▸ **The problem**:
Search the data below for the word "plastic" and copy each line that holds it.
┌──
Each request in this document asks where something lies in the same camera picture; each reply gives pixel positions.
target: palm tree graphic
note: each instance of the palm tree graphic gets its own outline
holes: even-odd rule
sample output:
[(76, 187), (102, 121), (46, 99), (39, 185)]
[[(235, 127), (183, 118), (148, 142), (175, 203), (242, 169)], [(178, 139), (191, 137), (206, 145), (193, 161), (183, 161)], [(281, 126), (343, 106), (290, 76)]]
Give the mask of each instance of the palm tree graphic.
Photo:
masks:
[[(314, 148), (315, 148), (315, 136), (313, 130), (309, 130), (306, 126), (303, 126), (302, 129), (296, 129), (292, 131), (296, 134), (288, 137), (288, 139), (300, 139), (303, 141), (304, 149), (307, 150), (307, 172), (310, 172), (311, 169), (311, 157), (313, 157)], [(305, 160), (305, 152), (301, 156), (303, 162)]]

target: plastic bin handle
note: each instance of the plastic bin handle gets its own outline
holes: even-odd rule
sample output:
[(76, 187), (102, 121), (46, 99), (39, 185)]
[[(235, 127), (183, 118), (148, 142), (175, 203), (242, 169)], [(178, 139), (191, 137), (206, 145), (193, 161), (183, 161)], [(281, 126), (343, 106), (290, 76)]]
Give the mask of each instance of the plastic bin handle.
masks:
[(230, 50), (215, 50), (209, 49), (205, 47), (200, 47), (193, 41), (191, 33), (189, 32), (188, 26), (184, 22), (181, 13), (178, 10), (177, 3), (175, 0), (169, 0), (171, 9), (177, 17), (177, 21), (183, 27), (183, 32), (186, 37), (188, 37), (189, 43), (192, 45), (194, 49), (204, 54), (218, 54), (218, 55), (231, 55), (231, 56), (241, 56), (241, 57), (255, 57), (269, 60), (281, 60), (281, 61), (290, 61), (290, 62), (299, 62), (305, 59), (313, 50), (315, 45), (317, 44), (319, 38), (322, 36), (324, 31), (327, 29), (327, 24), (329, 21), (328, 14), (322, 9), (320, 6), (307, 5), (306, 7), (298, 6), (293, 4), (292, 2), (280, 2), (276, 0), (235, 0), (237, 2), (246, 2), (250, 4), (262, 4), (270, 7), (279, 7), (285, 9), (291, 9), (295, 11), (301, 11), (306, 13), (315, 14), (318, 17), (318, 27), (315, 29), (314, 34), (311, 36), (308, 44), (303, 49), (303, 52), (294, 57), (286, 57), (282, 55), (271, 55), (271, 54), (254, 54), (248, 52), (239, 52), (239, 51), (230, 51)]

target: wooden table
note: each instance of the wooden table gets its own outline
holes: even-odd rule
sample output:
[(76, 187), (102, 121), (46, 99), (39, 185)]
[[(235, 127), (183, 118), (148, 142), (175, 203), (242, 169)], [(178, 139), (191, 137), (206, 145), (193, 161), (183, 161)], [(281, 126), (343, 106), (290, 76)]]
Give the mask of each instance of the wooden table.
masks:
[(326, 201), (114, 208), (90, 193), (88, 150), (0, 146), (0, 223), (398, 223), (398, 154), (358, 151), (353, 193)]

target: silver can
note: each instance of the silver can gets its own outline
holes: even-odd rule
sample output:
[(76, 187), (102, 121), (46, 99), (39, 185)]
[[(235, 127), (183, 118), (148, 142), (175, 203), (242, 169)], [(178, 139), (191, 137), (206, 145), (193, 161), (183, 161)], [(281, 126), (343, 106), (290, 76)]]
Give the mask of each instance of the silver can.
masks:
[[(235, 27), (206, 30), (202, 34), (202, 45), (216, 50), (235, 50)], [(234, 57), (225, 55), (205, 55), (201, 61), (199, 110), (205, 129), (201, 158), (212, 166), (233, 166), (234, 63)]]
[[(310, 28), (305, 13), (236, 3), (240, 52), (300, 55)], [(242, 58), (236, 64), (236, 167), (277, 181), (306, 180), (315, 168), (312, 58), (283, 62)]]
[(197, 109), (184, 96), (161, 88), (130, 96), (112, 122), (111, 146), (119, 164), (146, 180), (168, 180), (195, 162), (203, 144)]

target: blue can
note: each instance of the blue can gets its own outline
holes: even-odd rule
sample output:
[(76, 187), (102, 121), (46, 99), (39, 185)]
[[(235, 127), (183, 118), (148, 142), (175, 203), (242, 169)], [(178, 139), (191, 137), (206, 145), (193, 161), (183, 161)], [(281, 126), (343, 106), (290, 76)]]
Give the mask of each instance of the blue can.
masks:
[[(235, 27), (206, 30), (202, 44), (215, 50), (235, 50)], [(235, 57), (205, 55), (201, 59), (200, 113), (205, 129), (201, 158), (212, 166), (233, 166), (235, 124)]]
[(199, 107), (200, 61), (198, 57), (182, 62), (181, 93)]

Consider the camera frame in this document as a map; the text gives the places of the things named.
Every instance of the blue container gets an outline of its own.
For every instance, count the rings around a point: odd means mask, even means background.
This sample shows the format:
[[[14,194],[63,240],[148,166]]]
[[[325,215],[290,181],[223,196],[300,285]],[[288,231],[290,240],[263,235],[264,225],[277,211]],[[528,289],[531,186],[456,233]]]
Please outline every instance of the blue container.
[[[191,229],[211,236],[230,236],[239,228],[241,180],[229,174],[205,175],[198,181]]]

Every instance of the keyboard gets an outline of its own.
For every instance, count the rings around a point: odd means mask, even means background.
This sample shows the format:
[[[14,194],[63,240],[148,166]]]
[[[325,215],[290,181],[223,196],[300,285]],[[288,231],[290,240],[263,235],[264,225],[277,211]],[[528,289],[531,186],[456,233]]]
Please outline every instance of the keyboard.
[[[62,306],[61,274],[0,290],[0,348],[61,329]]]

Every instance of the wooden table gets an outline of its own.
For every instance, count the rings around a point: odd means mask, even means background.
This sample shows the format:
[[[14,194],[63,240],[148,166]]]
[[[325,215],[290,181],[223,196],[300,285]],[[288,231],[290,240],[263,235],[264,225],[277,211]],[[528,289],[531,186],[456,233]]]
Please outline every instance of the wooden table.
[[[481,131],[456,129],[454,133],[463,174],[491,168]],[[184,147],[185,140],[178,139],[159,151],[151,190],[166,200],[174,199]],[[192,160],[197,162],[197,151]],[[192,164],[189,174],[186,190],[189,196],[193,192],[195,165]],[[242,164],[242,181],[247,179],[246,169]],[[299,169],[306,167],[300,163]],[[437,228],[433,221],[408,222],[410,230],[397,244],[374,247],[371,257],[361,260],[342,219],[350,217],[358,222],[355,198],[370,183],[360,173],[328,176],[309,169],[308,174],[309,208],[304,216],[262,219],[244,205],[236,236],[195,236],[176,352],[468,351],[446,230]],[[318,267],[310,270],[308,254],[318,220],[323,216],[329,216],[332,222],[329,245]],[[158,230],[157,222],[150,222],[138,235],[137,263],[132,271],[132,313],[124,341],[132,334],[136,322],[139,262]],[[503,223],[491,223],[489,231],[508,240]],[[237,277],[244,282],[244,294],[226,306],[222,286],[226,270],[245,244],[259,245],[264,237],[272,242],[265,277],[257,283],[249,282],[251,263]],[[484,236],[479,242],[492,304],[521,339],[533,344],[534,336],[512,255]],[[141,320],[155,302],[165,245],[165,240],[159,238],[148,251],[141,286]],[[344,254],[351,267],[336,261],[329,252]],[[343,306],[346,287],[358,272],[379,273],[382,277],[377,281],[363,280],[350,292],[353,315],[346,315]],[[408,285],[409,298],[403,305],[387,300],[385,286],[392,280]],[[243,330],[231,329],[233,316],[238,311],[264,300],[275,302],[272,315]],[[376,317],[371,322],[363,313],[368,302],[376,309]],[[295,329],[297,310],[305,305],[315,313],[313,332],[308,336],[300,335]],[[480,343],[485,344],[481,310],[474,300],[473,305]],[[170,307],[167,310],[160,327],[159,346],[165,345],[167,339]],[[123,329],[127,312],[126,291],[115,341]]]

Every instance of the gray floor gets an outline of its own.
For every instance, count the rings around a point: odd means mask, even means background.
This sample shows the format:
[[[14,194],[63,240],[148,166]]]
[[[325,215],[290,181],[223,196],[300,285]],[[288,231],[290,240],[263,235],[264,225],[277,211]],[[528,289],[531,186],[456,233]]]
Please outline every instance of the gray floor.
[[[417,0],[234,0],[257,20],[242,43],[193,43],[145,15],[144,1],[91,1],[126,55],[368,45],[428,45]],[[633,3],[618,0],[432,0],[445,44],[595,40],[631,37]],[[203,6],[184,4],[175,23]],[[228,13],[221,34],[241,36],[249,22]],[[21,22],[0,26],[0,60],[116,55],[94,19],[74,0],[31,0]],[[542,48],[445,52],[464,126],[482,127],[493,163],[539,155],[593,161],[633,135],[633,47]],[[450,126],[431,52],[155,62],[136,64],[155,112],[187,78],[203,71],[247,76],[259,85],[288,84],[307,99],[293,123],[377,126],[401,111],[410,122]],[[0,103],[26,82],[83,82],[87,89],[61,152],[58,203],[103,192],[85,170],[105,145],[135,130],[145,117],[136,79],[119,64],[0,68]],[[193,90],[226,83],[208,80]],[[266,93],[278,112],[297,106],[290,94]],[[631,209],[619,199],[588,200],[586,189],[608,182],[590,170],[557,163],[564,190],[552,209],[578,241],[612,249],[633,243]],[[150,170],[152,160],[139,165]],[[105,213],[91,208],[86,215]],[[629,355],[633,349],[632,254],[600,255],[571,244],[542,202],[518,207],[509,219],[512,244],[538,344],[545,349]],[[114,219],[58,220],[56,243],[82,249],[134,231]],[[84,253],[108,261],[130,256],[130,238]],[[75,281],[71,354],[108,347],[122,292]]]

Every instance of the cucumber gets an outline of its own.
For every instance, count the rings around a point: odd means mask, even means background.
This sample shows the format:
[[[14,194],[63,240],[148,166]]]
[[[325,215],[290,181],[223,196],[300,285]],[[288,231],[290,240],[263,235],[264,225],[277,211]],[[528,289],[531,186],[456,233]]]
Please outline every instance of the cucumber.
└──
▸ **Result of the exercise**:
target: plastic bin handle
note: each instance of the plastic bin handle gets its own outline
Give the mask of each instance of the plastic bin handle.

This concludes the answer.